How To Stay Ahead Negotiating the New Year’s Trends

Start the year with something that works.

Serious negotiators don’t rely on tactics, tips, and tricks.

What do serious negotiators rely on? Principles and behaviors.

Here are thoughts about how to apply the Camp System principles and behaviors to navigate and negotiate the New Year’s trends.

We reference the trends in a Forbes article by Bernard Marr, 8 Biggest Business Trends in 2022, and describe how negotiations will play out over the next year and beyond.

New trends bring new choices, and if you have many choices, then you’re going to make many decisions. The Camp System of Negotiation is a structured way to make better decisions.

In the Camp System, when considering a change, it is important to identify what you are trying to accomplish and why a new approach may be useful.
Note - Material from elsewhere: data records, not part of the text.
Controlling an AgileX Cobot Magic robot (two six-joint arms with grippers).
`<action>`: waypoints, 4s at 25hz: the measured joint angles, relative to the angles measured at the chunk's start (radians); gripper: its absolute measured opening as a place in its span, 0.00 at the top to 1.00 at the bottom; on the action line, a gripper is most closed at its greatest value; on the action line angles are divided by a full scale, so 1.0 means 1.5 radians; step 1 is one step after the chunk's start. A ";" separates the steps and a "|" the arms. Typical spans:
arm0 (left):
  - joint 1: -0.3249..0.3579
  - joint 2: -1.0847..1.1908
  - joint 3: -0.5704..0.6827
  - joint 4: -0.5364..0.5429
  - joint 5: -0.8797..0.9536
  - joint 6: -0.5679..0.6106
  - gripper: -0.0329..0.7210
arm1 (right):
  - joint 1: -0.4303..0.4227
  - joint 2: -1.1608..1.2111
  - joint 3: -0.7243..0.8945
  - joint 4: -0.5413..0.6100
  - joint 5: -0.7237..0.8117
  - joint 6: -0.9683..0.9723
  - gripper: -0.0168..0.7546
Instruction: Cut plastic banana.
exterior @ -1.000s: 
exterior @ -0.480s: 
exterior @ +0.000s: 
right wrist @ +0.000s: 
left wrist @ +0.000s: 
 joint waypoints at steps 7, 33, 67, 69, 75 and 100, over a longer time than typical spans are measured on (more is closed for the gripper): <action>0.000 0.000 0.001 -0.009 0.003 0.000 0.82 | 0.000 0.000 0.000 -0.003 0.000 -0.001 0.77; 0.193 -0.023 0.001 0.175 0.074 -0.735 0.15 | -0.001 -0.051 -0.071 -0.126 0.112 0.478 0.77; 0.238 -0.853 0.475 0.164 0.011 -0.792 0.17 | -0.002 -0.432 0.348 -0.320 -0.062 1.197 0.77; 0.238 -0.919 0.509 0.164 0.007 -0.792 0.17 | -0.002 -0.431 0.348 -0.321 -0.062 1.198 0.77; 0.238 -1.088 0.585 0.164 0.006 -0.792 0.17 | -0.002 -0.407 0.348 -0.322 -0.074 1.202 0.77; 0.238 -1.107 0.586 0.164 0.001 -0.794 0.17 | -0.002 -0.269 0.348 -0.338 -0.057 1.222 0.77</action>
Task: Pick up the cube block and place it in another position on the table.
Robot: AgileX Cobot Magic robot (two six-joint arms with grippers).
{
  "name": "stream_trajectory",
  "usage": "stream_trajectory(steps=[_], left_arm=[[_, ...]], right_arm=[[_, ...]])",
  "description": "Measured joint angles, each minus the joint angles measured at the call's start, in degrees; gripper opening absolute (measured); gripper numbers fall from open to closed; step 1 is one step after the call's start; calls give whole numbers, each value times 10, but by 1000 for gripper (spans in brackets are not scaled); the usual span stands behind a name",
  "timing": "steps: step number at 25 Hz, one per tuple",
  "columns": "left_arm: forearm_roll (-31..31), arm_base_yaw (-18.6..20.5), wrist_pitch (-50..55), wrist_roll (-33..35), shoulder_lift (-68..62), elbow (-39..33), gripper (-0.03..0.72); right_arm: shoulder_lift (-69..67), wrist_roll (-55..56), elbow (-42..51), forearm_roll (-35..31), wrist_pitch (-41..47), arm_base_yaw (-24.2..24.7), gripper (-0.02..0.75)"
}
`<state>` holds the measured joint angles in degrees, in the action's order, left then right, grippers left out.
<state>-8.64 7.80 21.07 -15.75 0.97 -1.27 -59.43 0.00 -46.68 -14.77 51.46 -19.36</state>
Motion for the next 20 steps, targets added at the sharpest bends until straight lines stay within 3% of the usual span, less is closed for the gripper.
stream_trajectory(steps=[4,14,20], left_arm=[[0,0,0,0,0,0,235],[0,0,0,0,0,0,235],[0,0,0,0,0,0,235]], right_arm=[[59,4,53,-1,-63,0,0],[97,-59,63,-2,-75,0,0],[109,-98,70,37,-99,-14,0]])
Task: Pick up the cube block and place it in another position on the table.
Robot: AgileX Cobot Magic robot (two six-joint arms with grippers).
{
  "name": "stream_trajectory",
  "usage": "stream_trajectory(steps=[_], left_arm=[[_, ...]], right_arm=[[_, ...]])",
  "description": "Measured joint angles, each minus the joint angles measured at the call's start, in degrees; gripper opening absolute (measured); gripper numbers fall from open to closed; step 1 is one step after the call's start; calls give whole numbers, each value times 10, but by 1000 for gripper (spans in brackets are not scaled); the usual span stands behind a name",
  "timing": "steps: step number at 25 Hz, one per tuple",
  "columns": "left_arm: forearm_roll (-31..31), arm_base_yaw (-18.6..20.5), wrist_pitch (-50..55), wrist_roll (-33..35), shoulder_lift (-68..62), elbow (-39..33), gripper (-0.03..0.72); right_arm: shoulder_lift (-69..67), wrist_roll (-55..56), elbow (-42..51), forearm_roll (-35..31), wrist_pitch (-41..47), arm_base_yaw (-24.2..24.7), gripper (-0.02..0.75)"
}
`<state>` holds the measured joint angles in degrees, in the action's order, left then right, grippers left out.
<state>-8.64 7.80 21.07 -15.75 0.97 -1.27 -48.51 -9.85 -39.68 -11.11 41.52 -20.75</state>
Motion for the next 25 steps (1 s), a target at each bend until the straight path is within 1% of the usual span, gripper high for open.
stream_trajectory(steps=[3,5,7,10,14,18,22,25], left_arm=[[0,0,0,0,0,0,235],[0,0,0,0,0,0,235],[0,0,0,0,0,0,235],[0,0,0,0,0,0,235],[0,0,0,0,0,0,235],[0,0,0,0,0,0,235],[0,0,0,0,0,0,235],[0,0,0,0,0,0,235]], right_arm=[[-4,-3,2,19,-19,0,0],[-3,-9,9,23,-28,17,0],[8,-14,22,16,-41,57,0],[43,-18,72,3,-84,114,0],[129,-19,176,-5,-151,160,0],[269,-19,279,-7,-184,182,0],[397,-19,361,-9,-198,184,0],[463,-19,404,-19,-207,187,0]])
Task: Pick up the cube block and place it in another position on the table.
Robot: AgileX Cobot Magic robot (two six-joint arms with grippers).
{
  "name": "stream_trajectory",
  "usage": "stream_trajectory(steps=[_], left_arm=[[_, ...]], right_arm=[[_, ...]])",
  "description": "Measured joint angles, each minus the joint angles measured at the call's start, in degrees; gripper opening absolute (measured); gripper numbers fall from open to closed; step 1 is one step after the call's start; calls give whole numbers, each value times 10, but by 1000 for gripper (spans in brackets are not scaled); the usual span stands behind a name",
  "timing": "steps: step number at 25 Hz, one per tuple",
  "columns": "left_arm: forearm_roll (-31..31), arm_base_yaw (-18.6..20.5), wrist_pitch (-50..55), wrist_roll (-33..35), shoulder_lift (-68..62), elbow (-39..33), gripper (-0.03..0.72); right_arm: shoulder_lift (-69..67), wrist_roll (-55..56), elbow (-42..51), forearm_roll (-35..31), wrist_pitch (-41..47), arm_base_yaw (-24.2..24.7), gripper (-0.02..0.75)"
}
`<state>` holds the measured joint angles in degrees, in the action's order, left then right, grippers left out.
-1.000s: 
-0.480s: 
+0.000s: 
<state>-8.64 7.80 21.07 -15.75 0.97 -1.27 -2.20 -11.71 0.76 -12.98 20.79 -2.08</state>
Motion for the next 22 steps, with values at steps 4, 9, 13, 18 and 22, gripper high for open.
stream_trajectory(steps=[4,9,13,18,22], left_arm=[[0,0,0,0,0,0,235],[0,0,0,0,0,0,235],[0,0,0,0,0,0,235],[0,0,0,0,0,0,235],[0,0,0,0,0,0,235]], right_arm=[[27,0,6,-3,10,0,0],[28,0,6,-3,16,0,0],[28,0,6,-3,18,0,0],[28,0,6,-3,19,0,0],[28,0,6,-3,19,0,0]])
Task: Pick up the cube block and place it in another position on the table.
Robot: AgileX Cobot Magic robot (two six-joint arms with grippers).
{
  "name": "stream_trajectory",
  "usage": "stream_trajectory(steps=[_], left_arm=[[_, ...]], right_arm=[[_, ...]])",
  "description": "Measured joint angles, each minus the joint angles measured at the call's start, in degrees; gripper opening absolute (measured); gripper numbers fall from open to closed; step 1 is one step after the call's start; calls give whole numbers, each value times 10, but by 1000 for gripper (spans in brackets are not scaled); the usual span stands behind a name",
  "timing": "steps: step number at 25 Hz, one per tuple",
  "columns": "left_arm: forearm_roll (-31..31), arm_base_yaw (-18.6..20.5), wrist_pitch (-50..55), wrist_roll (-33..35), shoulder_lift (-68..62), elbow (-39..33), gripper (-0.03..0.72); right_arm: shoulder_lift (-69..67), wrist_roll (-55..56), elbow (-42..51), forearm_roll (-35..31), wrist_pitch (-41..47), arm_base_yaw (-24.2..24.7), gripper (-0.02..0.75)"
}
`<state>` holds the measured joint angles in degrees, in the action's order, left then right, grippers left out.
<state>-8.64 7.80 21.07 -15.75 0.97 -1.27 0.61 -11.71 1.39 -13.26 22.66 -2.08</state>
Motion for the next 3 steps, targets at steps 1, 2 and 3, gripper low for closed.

Next, list all of the problems that you need to resolve in order to implement your new approach. These problems are the barriers that stand between you and a successful agreement with your respected opponents. All the problems must be negotiated before you can create agreements that will make your new approach a reality.

It’s essential to think about this ahead of time in any negotiation because that’s how you’re going to plan and prioritize how to pursue your negotiation.

An Evolving Workforce

A trend that will continue past 2022 is the increase in remote employees and gig workers. This trend is a big one, so you have to be very clear in your communications and expectations. Since you don’t have the luxury of physical presence and having people observe what you do, you must demonstrate in some other way what you’re thinking and what you’re asking someone to do.

Choosing your words more carefully is important and this is exactly what one does when negotiating. The key in negotiation is that communication happens on the listener’s terms, not the speaker’s terms.

You must have a clear sense of your Negotiation Purpose.

Negotiation Purpose (aka, Mission and Purpose) is knowing what are you providing your respected opponent, and how will you deliver it, under conditions that make sense to you.

Your opponents and even members of your own team must see the benefit of working with you. One challenge of remote work is losing physical proximity that supports a greater sense of empathy between you and your team. This loss of empathy due to proximity can be regained. How? A required place to start is to write a strong Negotiation Purpose statement that aligns with your team’s needs.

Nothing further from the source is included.